Seit Schulanfang nehmen wir in Deutsch das Thema Lyrik durch. Nach allerlei Grundbegriffen wie Stilmittel, Versmaße und Reime brachte uns die Deutschlehrerin Glossen zur Auflockerung nach einem schwermütigen Gedicht von Rilke. Bei der Glosse handelt es sich um die Fotokopie des Beitrags von Guido Tartarotti aus dem letzten Samstagskurier. Seit ich einmal seinen Beitrag über die skurrilsten Leserbriefe des Jahres gelesen habe, bin ich jede Woche darauf neugierig. Daraufhin sollten wir auch versuchen, eine Glosse zu verfassen. Das klingt ganz einfach, ist es aber nicht. Um etwas Witziges zu schreiben, braucht man ein gewisses schriftstellerisches Talent. Ich habe es versucht, bin aber nicht ganz zufrieden damit.
benedikt94 - 22. Okt, 14:57
In meinem vorigen Blog erwähnte ich bereits, dass ich mit Mert und Philipp ein politisches Wochenreferat halten sollte. Das war im Prinzip nichts Neues, denn wir mussten schon im letzten Jahr ein Referat pro Semester halten. Neu war diesmal, dass es einen Zeitraum von zwei Wochen umfasste. Das ist eigentlich nicht schwer, aber in den ersten 10 Tagen passierte nichts Aufregendes. Die Abendnachrichten und die Tageszeitungen berichteten fast täglich über die BUWOG Affäre und über Karl-Heinz Grasser. Das war zwar recht interessant, aber damit lässt sich kein Referat gestalten. Erschwerend kommt noch dazu, dass wir auch auf Themen Bezug nehmen müssen, die ein Vorgänger bereits erwähnt hat.

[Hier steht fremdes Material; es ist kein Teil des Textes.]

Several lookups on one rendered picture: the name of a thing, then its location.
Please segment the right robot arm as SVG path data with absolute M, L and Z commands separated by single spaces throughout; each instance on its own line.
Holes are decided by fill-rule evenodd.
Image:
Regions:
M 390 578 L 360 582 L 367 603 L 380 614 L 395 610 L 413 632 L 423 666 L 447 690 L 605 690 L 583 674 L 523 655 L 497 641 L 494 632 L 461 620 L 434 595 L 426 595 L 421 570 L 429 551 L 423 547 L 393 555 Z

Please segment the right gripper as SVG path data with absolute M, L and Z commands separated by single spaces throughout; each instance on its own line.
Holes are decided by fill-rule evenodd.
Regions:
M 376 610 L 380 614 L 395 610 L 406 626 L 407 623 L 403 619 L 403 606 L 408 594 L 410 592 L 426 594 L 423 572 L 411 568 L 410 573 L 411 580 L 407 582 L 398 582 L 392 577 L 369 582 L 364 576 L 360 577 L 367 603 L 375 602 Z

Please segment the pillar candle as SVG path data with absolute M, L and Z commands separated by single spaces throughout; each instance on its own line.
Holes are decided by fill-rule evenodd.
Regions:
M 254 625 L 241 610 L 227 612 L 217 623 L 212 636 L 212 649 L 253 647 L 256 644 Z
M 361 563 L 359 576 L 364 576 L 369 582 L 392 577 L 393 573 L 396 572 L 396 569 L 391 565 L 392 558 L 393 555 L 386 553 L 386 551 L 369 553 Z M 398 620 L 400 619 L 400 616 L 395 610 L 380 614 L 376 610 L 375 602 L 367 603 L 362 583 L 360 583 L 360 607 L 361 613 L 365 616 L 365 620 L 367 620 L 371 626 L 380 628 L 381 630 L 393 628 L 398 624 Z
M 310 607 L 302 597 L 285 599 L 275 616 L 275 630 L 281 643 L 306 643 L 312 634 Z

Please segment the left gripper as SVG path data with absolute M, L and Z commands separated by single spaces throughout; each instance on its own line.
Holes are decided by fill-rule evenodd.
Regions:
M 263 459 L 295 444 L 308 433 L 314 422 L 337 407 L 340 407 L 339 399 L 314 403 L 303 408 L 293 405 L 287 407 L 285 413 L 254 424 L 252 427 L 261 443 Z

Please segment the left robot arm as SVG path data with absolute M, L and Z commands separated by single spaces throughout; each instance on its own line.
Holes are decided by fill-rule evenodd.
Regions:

Erst am Donnerstag gab es mit der Rede von Finanzminister und Vizekanzler Pröll das erste nennenswerte Thema seit der BUWOG Affäre. Darauf folgte, dass Wissenschaftsminister Hahn die Studiengebühren wieder einführen will und der Besuch von Jose Manuel Barroso in Wien. So hatte ich genug Themen, um ein sehr gutes Referat hinbekommen.